Origine et histoire de l'Auberge de Peyrebeille
L’auberge de Peyrebeille, située près de Lanarce en Ardèche, acquiert une notoriété macabre au début du XIXe siècle. Entre 1818 et 1830, ses propriétaires, Pierre et Marie Martin, ainsi que leur domestique Jean Rochette, sont accusés d’avoir assassiné et volé entre cinquante et cent voyageurs. Seule la mort de Jean-Antoine Enjolras, retrouvé en 1831 avec le crâne fracassé, est formellement établie. Leur fortune suspecte (30 000 francs-or) et les disparitions inexpliquées de clients alimentent les rumeurs, transformant l’auberge en symbole de terreur.

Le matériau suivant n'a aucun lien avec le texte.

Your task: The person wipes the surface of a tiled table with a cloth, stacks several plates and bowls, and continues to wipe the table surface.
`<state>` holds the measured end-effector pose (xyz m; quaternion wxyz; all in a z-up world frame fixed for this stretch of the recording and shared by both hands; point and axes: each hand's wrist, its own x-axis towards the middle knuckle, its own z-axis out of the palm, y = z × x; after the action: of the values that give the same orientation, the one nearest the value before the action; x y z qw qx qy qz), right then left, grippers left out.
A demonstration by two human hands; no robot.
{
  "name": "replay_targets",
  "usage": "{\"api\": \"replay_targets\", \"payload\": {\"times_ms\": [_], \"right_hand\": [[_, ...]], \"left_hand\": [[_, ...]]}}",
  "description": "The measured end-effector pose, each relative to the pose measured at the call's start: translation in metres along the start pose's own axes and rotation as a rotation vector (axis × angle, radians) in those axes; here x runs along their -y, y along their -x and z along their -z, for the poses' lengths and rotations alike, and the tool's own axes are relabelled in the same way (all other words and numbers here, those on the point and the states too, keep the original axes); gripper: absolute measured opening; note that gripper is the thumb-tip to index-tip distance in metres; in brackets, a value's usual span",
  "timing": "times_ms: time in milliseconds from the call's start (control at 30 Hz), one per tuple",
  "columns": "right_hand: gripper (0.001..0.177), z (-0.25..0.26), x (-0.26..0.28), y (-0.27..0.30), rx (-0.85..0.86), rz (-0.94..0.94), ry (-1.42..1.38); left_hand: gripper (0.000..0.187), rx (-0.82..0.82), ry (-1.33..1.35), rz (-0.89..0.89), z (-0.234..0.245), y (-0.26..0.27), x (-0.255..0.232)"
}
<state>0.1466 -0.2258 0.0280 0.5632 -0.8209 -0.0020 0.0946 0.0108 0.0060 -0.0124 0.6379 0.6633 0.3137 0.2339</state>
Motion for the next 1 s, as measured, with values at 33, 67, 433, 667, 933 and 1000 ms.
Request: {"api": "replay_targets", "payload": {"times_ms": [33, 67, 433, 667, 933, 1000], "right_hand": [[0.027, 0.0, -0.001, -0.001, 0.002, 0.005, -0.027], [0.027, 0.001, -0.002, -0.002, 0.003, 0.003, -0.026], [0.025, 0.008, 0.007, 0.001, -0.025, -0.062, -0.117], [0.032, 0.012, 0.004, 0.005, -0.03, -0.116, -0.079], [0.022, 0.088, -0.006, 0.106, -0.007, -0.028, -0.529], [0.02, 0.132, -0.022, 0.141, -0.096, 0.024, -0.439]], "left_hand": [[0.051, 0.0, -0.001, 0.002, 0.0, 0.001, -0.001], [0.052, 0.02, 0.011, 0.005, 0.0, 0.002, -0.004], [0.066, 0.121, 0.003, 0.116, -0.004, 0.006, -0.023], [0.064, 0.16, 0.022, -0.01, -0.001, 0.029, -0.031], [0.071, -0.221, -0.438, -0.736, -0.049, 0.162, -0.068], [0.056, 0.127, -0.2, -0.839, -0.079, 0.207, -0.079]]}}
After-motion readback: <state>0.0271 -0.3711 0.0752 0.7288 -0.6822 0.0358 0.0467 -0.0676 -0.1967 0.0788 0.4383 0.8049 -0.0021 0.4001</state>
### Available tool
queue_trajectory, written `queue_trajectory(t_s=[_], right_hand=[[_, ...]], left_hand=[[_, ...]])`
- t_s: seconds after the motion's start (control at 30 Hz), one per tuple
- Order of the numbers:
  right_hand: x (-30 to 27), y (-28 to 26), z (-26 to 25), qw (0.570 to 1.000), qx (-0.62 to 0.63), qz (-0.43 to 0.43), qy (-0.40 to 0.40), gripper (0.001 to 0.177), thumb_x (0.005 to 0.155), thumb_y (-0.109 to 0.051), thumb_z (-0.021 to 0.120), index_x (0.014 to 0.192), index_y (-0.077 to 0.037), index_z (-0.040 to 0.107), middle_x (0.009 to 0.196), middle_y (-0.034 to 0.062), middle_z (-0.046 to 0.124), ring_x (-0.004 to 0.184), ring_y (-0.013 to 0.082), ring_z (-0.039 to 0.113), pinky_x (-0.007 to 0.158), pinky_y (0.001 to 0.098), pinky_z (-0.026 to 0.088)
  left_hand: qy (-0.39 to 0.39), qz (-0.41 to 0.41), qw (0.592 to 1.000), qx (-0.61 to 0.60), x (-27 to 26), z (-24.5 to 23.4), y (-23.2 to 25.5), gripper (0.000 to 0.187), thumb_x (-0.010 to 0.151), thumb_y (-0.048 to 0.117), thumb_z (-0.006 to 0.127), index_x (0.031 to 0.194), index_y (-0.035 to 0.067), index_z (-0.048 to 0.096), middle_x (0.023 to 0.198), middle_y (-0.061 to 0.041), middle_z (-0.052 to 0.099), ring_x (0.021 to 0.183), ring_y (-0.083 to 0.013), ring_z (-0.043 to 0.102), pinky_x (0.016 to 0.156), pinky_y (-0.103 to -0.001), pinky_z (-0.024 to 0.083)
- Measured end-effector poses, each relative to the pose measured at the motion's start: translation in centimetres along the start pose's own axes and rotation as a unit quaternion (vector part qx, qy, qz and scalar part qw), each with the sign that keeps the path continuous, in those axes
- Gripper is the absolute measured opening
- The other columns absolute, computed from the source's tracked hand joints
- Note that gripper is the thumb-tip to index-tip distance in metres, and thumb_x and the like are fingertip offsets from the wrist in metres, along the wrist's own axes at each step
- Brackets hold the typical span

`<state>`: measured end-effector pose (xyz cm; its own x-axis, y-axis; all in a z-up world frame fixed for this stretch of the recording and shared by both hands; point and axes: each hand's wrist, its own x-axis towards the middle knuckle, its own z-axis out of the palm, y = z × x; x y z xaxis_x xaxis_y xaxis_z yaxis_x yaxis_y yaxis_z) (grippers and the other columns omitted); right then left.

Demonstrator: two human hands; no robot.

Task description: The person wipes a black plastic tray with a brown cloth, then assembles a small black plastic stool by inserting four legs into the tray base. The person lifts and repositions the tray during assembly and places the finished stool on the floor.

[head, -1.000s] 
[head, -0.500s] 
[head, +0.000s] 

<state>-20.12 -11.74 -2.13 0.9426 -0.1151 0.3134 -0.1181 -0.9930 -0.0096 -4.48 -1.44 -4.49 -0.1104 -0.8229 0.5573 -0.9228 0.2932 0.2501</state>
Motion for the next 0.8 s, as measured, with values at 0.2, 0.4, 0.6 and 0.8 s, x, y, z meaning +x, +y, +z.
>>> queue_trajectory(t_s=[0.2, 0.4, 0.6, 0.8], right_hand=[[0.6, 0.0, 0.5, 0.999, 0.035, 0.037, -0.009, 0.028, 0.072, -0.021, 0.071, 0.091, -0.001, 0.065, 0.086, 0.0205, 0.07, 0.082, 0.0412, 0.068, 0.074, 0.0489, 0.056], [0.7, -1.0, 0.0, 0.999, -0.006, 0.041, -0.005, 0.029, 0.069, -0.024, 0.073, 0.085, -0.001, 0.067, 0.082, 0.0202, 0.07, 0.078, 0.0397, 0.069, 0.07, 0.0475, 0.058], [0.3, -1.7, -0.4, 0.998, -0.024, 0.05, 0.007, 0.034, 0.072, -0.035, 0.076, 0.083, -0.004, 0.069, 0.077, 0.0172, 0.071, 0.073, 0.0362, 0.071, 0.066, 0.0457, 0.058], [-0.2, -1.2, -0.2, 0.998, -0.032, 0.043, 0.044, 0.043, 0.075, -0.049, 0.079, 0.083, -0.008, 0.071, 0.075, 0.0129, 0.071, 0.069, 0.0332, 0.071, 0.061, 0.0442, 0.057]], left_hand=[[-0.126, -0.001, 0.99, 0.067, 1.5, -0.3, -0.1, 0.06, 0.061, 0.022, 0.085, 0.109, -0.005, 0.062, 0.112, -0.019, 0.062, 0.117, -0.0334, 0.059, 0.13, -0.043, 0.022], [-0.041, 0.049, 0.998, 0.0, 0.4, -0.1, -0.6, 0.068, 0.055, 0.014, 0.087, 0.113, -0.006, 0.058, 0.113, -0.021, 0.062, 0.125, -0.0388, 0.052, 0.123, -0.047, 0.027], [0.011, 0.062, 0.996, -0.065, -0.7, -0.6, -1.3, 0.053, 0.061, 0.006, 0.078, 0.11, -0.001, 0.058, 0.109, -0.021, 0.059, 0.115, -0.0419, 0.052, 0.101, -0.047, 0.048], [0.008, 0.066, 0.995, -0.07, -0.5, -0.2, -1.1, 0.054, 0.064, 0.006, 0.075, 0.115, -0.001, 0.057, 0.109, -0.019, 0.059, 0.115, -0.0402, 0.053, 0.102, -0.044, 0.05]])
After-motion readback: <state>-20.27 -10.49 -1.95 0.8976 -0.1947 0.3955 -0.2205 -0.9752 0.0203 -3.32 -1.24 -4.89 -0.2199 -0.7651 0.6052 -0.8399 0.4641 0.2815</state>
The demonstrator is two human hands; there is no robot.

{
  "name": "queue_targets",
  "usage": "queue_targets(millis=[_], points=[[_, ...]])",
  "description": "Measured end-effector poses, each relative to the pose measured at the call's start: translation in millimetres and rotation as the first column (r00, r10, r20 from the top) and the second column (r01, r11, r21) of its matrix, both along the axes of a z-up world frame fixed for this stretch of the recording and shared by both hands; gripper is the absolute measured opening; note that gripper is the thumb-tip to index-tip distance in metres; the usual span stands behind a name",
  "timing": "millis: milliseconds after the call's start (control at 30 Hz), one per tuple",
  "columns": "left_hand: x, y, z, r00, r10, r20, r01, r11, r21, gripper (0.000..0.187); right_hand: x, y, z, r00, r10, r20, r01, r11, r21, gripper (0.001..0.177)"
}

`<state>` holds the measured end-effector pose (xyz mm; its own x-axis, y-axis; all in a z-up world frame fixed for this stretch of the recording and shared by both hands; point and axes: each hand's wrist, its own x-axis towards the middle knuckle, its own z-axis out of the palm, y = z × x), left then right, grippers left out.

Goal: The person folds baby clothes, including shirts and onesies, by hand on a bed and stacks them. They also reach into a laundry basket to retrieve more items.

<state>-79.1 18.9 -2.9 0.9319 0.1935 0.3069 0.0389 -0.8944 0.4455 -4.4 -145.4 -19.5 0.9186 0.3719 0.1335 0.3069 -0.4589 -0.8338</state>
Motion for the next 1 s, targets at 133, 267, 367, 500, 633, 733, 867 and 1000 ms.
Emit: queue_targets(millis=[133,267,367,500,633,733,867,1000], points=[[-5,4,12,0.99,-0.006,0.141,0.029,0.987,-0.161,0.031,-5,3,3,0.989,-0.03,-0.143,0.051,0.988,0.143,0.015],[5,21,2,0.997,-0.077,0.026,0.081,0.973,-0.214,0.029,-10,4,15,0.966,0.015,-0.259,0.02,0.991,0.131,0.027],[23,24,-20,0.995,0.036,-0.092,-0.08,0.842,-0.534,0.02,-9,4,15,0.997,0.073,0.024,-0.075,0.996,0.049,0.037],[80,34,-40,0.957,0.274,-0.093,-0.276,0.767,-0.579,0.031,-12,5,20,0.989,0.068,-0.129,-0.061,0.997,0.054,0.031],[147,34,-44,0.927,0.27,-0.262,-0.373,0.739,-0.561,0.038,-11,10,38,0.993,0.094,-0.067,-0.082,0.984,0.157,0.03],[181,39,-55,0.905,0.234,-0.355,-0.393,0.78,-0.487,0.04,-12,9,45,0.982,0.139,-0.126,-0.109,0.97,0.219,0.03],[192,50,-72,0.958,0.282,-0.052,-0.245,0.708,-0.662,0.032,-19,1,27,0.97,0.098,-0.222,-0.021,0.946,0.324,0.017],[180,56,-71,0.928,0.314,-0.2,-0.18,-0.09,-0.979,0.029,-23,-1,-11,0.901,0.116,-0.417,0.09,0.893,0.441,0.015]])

Le procès des quatre monstres s’ouvre en juin 1833 aux assises de Privas, dans un climat politique tendu. Les royalistes ardéchois, dont les Martin sont proches, sont ciblés par une justice partisane. Malgré l’absence de preuves solides pour la majorité des crimes, les accusés sont condamnés à mort pour un meurtre, quatre tentatives et six vols. Le témoignage douteux du mendiant Laurent Chaze, interprété en français depuis l’occitan, joue un rôle clé. Guillotinés le 2 octobre 1833 dans la cour de l’auberge, leurs têtes sont volées et moulées, aujourd’hui conservées au musée Crozatier.
L’affaire s’inscrit dans un contexte de révoltes paysannes (insurrections des Canuts, guerre des forêts royales) et de tensions entre royalistes et libéraux. Les Martin, perçus comme des relais de la noblesse locale, deviennent des boucs émissaires. Leur exécution, devant 30 000 personnes, marque l’apogée d’une justice expéditive. Au XXe siècle, l’auberge est transformée en musée, tandis que des historiens comme Thierry Boudignon remettent en cause la culpabilité des accusés, évoquant une erreur judiciaire fondée sur des rumeurs et des manipulations.
Le bâtiment, peu modifié depuis 1831, abrite aujourd’hui un musée reconstituant l’affaire, avec le mobilier d’époque. À proximité, un hôtel-restaurant et une station-service ont été ajoutés. L’Auberge rouge inspire aussi la culture populaire : films (Autant-Lara en 1951, Krawczyk en 2007), livres (Balzac, sans lien, mais aussi Félix Viallet ou Michel Peyramaure), et même un jeu de société (L’Auberge sanglante, 2015). Son histoire interroge encore sur la construction des légendes noires et les dérives judiciaires.
Contrairement à une idée reçue, l’expression ne pas être sorti de l’auberge n’a aucun rapport avec Peyrebeille : elle est antérieure à l’affaire. Les masques mortuaires des suppliciés, exposés au Puy-en-Velay, rappellent ce procès où la peur collective l’a emporté sur la raison. Certains historiens, comme Boudignon, soulignent les lacunes de l’enquête : Enjolras serait peut-être mort d’une crise cardiaque, et les aveux de Rochette (Maudits maîtres...) pourraient refléter une pression psychologique plutôt qu’une réalité.